A more thorough description of each bullet point follows below.
Logs
Using ILogger
as the core method to log information from all parts of the application makes sure we have an abstracted logging framework we can use and can add/remove sinks as required.
The different log sinks are implemented as ILoggerProvider
. We will have three to start with:
- Console
- IoT Hub
- TCP
The standard logger for Application Insights is added on an opt-in basis. We will adhere to the recommended logging format for the LNS console logger to comply with the IoT Edge log format and to simplify logs scraping. We will not support a full logs delivery solution, such as ELMS, since it will introduce too many components and too much complexity to the starter kit. This means that we will not support cloud delivery of edgeAgent and edgeHub logs other than what is documented in Retrieve IoT Edge logs - Azure IoT Edge | Microsoft Docs.
If a user of the starter kit wants to scrape logs from modules other than LNS, or use a service other than the Application Insights SDK, the user will have to implement a custom solution.
Traces
We use built-in tracing from Azure Application Insights (on an opt-in basis). This works well for function calls and correlation to other services, such as Key Vault. We will not include message flow end to end tracing for now, but will reevaluate with #695.
Metrics
The core modules edgeHub
and edgeAgent
support emitting metrics through a Prometheus endpoint, using the strategy described in Access built-in metrics - Azure IoT Edge | Microsoft Docs. To collect these metrics and integrate everything with Azure Monitor, we use the metric collector (preview) as suggested in Collect and transport metrics - Azure IoT Edge | Microsoft Docs to export metrics to a Log Analytics storage.

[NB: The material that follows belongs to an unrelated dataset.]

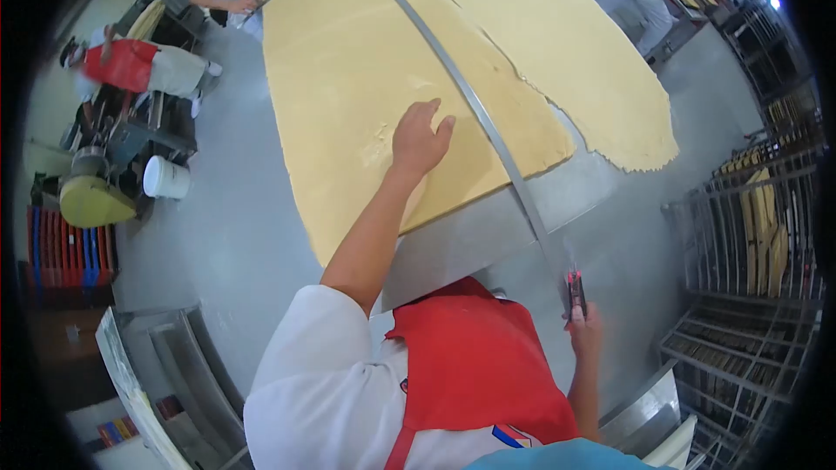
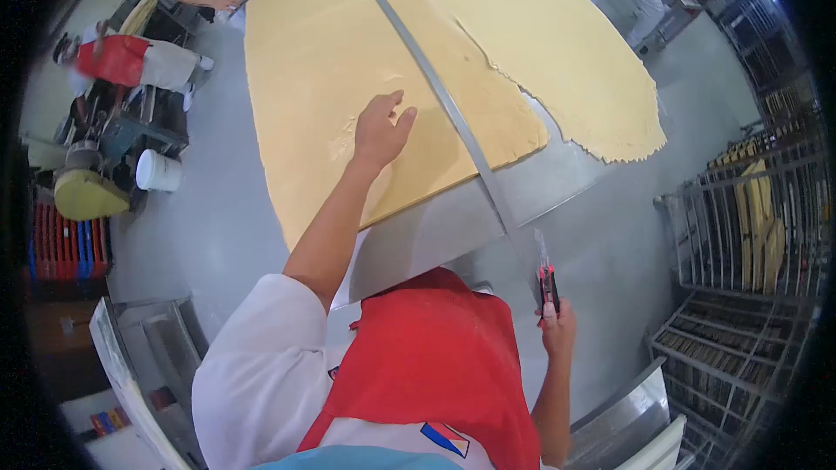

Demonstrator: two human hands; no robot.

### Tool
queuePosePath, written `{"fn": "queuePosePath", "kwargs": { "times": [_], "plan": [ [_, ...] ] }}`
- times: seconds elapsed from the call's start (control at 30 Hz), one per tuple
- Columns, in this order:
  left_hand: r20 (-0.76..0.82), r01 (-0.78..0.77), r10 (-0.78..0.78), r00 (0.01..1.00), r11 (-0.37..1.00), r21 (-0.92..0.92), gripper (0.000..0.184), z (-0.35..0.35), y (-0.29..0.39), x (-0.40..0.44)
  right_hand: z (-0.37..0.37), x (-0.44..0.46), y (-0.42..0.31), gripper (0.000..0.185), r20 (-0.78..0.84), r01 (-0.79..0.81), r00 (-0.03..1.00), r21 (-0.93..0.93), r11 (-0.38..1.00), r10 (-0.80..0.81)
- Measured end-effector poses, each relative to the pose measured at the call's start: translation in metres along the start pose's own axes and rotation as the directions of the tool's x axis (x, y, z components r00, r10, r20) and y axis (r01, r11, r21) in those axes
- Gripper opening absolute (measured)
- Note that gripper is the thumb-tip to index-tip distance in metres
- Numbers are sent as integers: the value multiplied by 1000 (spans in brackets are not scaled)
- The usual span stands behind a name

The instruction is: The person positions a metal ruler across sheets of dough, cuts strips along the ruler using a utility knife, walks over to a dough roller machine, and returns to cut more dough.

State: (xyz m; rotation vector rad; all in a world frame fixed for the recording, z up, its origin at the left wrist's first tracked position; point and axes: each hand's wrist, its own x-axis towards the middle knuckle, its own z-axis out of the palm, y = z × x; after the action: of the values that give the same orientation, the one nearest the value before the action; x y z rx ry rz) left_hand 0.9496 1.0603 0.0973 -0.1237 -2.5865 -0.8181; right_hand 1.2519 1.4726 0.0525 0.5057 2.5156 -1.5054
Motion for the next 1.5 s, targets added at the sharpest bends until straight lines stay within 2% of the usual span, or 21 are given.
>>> {"fn": "queuePosePath", "kwargs": {
  "times": [0.07,0.1,0.13,0.17,0.2,0.27,0.3,0.37,0.47,0.5,0.57,0.6,0.67,0.7,0.77,1.07,1.5],
  "plan": [
    [222,363,-312,924,898,-247,40,-1,12,3,0,0,1,49,-93,24,995,64,998,-18],
    [220,368,-320,922,900,-232,40,0,19,3,1,-3,5,47,-148,9,989,96,995,6],
    [381,563,-427,820,719,-406,40,2,26,5,0,-6,0,47,-136,1,991,108,994,14],
    [552,724,-469,690,465,-509,41,7,34,8,-5,-10,-6,46,-162,13,987,103,995,4],
    [555,730,-476,683,473,-493,41,16,41,12,-12,-17,-13,45,-187,24,982,96,995,-5],
    [634,740,-481,606,47,-671,43,38,53,21,-26,-31,-15,45,-203,51,979,96,994,-31],
    [626,740,-489,607,62,-670,43,46,57,27,-26,-32,-11,45,-233,94,970,88,992,-71],
    [586,597,-441,680,-130,-792,35,58,58,31,-26,-36,8,46,-215,111,973,131,985,-81],
    [595,671,-521,612,-57,-739,25,67,47,24,-28,-56,33,46,-206,93,977,174,980,-56],
    [603,679,-509,614,-49,-732,25,65,49,24,-27,-61,41,47,-201,70,979,118,991,-45],
    [574,719,-562,595,53,-693,20,56,49,22,-25,-66,50,49,-194,16,981,48,999,-7],
    [577,719,-562,593,48,-693,20,52,45,26,-21,-65,48,49,-194,15,981,43,999,-6],
    [590,757,-525,613,176,-630,19,48,33,30,-14,-63,44,48,-210,-5,977,94,996,25],
    [594,762,-533,603,164,-626,19,47,27,33,-11,-60,42,48,-201,-12,979,84,996,29],
    [592,772,-516,619,263,-579,19,48,18,45,-5,-54,37,44,-176,34,984,84,996,-19],
    [643,820,-509,572,362,-443,23,55,-10,70,18,-44,0,43,-130,-11,991,160,987,32],
    [628,810,-512,586,404,-426,21,57,-18,76,37,-41,1,43,-135,-36,989,171,985,60]
  ]
}}
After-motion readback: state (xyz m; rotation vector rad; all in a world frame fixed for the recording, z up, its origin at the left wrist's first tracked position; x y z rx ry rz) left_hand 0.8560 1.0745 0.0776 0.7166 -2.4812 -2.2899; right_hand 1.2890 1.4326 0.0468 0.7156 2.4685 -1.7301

We will always expose LNS custom metrics in Prometheus format using prometheus-net/prometheus-net, such that they can be consumed by any scraper that supports the Prometheus format. This will give us the following features:
- Unified metrics format accross all modules in the Edge device.
- The Prometheus format is industrial standard understood by various consumers.
- Decouples metrics exposure from the delivery-to-cloud approach. If at one point we decide to change how we scrap the metrics or how/where we deliver them to the observer, we can do that without changing the modules.
- Eliminates any dependencies on Azure Monitor services (Log Analytics / Application Insights) for essential monitoring
- Potentially gives ability to work offline if metrics are sent by the collector module through the Edge Hub using device-to-cloud channel.
- It's up to the customer to configure how, where and what metrics to deliver from any module on an edge device.
In addition to this, we will support Application Insights metrics on an opt-in basis. When enabled, we will deliver most metrics (custom and default from LNS, except the edgeAgent and edgeHub metrics, which can only be delivered to Log Analytics) to Application Insights. This will ensure that we get many of the features that we get with Application Insights out of the box (Live Metrics, integration with alerts and workbooks), while still keeping the flexibility of consuming the metrics in Prometheus format and all the advantages that come with it. This comes at the cost of increased implementation complexity.
Note: IoT Hub comes with curated workbooks and predefined queries for alerts based on built-in Prometheus-format metrics that are delivered by the metrics collector module to LogAnalytics.
Custom metrics/events
Name | Description | Source | Namespace | Dimensions |
---|---|---|---|---|
ReceiveWindowHits | Number of times we hit the different receive windows. | LNS | LoRaWan | Gateway Id, (estimated) Receive Window |
ReceiveWindowMisses | Number of missed on downstream windows | LNS | LoRaWan | Gateway Id |
DeviceCacheHit | Number of device cache hit | LNS | LoRaWan | Gateway Id |
DeviceLoadRequests | Number of device load requests | LNS | LoRaWan | Gateway Id |
JoinRequests | Number of join requests | LNS | LoRaWan | Gateway Id |
StationConnectivityLost | Connection to LBS lost | LNS | LoRaWan | Gateway Id |
ActiveStationConnections | Active connections to stations | LNS | LoRaWan | Gateway Id |
UnhandledExceptions | Number of unhandled exceptions in LNS processing | LNS | LoRaWan | |
D2CMessagesReceived | Number of messages received from device | LNS | LoRaWan | Gateway Id |
D2CMessageDeliveryLatency | Time from when we dispatched the message sent from the concentrator until we are done processing it | LNS | LoRaWan | Gateway Id |
D2CMessageSize | Message size in bytes received from device | LNS | LoRaWan | Gateway Id |
C2DMessageTooLong | Number of C2D messages that were too long to be sent downstream | LNS | LoRaWan | Gateway Id |
Alerts
We support the following alerts when the user opts in to use Application Insights.
Name | Description | Source | Condition |
---|---|---|---|
HighUpstreamMessageLatency | High device message processing time (throughput) | D2CMessageDeliveryLatency | Dynamic |
HighErrorCount | High error count (correctness) | Unhandled Exceptions | Dynamic |
HighReceiveWindowMisses | High device message processing time (throughput) | ReceiveWindowMisses | Dynamic |
HighDownstreamMessagesLostRatio | High device messages lost ratio (correctness, throughput) | Abandoned messages (IoT Hub metric) | Dynamic |
Alternatives considered
As a generic alternative to the Application Insights SDK we considered the OpenTelemetry .NET SDK. This would allow us to abstract emitting telemetry for different backend systems. However, the status of the project - open-telemetry/opentelemetry-dotnet: The OpenTelemetry .NET Client (github.com) - is not ready to be added to the Starter Kit. Especially Prometheus exporter (alpha) and metrics in general (experimental) do not help us improving our solution at the moment.
Created: 2021-11-10